Exercise objective - Only the text carries over: repeat the records exactly and drop the images.

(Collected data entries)

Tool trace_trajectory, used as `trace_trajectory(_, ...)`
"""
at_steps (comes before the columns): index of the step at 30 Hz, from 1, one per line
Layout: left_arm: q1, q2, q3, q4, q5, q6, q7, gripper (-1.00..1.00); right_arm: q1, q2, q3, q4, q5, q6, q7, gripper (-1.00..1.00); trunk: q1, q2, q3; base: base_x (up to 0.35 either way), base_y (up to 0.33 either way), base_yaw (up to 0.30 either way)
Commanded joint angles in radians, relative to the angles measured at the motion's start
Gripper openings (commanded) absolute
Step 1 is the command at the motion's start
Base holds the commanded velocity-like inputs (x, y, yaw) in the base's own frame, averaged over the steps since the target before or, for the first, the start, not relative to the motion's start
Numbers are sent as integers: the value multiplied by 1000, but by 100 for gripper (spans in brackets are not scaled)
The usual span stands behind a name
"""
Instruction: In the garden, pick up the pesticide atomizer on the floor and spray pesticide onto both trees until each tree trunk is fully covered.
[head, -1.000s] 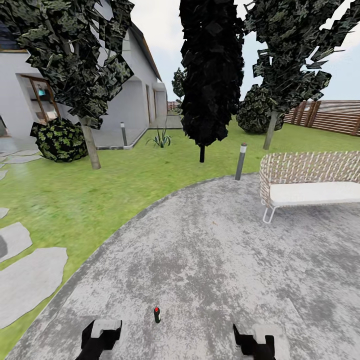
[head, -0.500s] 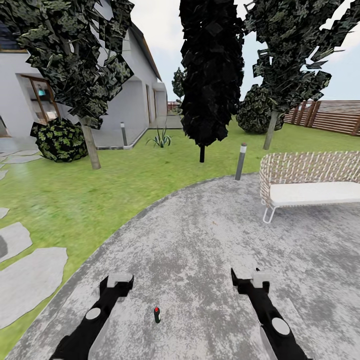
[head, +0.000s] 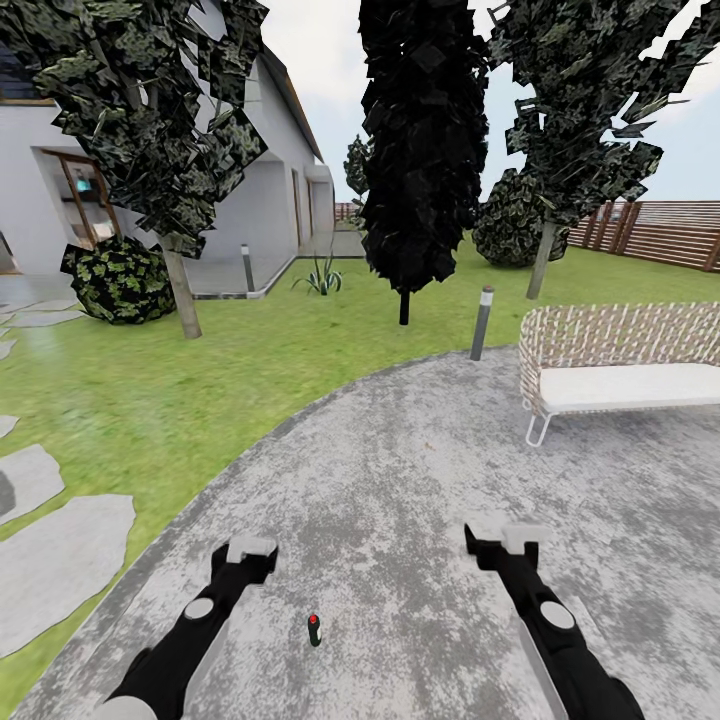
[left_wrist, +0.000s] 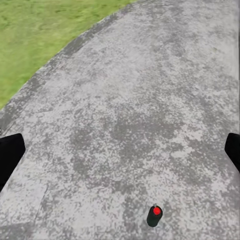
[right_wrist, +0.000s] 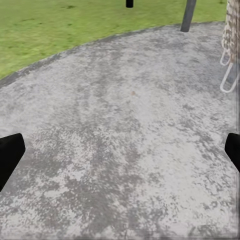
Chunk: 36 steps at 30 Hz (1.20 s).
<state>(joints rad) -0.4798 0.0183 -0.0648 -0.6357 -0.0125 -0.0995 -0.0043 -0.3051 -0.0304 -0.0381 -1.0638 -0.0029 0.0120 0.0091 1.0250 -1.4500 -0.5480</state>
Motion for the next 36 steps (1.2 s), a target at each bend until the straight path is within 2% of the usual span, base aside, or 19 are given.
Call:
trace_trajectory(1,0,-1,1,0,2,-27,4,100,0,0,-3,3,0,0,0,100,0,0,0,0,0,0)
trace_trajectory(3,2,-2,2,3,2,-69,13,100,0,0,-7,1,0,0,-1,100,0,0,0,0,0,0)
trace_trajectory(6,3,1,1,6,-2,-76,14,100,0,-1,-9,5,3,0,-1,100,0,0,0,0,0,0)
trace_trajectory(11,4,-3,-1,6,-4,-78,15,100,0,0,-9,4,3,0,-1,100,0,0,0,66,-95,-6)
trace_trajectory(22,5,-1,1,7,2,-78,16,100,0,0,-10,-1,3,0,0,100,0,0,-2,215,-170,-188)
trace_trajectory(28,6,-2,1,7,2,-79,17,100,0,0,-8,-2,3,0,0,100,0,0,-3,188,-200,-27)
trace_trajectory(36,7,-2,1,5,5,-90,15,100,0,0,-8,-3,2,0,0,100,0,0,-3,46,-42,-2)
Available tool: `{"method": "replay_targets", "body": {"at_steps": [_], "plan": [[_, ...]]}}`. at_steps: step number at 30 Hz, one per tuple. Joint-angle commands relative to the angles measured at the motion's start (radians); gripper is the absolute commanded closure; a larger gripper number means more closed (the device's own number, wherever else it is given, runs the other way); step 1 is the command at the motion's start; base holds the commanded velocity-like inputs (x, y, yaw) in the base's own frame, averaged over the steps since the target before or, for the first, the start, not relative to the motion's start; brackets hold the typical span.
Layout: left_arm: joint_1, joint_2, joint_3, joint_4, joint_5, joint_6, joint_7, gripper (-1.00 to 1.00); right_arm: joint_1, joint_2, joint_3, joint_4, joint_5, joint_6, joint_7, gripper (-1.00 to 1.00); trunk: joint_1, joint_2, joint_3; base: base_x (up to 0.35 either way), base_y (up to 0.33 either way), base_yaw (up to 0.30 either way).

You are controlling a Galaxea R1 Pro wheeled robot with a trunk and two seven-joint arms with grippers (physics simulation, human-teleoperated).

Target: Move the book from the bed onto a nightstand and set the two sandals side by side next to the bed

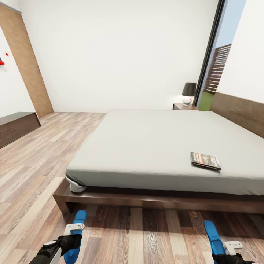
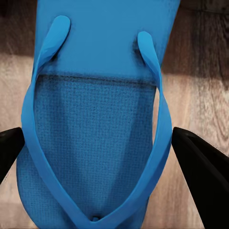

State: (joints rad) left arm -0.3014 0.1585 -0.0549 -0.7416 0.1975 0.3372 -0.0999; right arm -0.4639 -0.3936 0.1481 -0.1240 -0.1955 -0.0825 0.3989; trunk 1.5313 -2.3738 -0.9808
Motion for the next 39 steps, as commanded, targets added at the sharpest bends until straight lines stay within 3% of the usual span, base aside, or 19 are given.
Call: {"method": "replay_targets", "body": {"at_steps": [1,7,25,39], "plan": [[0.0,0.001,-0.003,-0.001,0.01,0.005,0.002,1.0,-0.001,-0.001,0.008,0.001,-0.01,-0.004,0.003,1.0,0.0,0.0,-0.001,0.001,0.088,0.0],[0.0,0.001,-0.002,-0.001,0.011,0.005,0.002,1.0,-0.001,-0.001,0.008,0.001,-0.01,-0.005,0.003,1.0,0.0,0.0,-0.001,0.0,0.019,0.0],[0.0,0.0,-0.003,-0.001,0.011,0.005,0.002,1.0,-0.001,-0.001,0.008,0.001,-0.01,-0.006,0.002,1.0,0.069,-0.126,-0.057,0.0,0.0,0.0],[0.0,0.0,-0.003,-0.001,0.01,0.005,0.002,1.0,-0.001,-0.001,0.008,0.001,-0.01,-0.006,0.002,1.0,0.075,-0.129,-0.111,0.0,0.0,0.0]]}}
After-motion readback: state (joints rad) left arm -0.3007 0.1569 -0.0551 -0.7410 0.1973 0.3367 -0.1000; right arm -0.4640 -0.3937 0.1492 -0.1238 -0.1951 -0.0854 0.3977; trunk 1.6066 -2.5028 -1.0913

Expected answer -
Tool trace_trajectory, used as `trace_trajectory(_, ...)`
"""
at_steps (comes before the columns): index of the step at 30 Hz, from 1, one per line
Layout: left_arm: q1, q2, q3, q4, q5, q6, q7, gripper (-1.00..1.00); right_arm: q1, q2, q3, q4, q5, q6, q7, gripper (-1.00..1.00); trunk: q1, q2, q3; base: base_x (up to 0.35 either way), base_y (up to 0.33 either way), base_yaw (up to 0.30 either way)
Commanded joint angles in radians, relative to the angles measured at the motion's start
Gripper openings (commanded) absolute
Step 1 is the command at the motion's start
Base holds the commanded velocity-like inputs (x, y, yaw) in the base's own frame, averaged over the steps since the target before or, for the first, the start, not relative to the motion's start
Numbers are sent as integers: the value multiplied by 1000, but by 100 for gripper (spans in brackets are not scaled)
The usual span stands behind a name
"""
Instruction: In the garden, pick up the pesticide atomizer on the floor and spray pesticide onto both trees until each tree trunk is fully covered.
[head, -1.000s] 
[head, -0.500s] 
[head, +0.000s] 
[left_wrist, +0.000s] 
[right_wrist, +0.000s] 
Chunk: 36 steps at 30 Hz (1.20 s).
<state>(joints rad) -0.4798 0.0183 -0.0648 -0.6357 -0.0125 -0.0995 -0.0043 -0.3051 -0.0304 -0.0381 -1.0638 -0.0029 0.0120 0.0091 1.0250 -1.4500 -0.5480</state>
Motion for the next 36 steps (1.2 s), a target at each bend until the straight path is within 2% of the usual span, base aside, or 19 are given.
Call:
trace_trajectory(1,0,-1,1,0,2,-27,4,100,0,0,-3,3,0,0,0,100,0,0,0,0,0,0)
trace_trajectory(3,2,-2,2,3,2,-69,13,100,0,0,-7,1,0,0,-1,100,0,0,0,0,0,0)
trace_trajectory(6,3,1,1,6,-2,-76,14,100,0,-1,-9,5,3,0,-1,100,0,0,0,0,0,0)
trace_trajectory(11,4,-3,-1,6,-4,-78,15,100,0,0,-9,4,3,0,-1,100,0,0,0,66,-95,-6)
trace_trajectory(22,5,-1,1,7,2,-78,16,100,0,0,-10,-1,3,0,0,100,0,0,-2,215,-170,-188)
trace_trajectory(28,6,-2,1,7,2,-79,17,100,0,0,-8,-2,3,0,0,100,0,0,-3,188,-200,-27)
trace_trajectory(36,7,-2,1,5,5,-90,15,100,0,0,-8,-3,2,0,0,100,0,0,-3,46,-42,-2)
Available tool: `{"method": "replay_targets", "body": {"at_steps": [_], "plan": [[_, ...]]}}`. at_steps: step number at 30 Hz, one per tuple. Joint-angle commands relative to the angles measured at the motion's start (radians); gripper is the absolute commanded closure; a larger gripper number means more closed (the device's own number, wherever else it is given, runs the other way); step 1 is the command at the motion's start; base holds the commanded velocity-like inputs (x, y, yaw) in the base's own frame, averaged over the steps since the target before or, for the first, the start, not relative to the motion's start; brackets hold the typical span.
Layout: left_arm: joint_1, joint_2, joint_3, joint_4, joint_5, joint_6, joint_7, gripper (-1.00 to 1.00); right_arm: joint_1, joint_2, joint_3, joint_4, joint_5, joint_6, joint_7, gripper (-1.00 to 1.00); trunk: joint_1, joint_2, joint_3; base: base_x (up to 0.35 either way), base_y (up to 0.33 either way), base_yaw (up to 0.30 either way).

You are controlling a Galaxea R1 Pro wheeled robot with a trunk and two seven-joint arms with grippers (physics simulation, human-teleoperated).

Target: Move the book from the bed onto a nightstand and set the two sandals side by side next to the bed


State: (joints rad) left arm -0.3014 0.1585 -0.0549 -0.7416 0.1975 0.3372 -0.0999; right arm -0.4639 -0.3936 0.1481 -0.1240 -0.1955 -0.0825 0.3989; trunk 1.5313 -2.3738 -0.9808
Motion for the next 39 steps, as commanded, targets added at the sharpest bends until straight lines stay within 3% of the usual span, base aside, or 19 are given.
Call: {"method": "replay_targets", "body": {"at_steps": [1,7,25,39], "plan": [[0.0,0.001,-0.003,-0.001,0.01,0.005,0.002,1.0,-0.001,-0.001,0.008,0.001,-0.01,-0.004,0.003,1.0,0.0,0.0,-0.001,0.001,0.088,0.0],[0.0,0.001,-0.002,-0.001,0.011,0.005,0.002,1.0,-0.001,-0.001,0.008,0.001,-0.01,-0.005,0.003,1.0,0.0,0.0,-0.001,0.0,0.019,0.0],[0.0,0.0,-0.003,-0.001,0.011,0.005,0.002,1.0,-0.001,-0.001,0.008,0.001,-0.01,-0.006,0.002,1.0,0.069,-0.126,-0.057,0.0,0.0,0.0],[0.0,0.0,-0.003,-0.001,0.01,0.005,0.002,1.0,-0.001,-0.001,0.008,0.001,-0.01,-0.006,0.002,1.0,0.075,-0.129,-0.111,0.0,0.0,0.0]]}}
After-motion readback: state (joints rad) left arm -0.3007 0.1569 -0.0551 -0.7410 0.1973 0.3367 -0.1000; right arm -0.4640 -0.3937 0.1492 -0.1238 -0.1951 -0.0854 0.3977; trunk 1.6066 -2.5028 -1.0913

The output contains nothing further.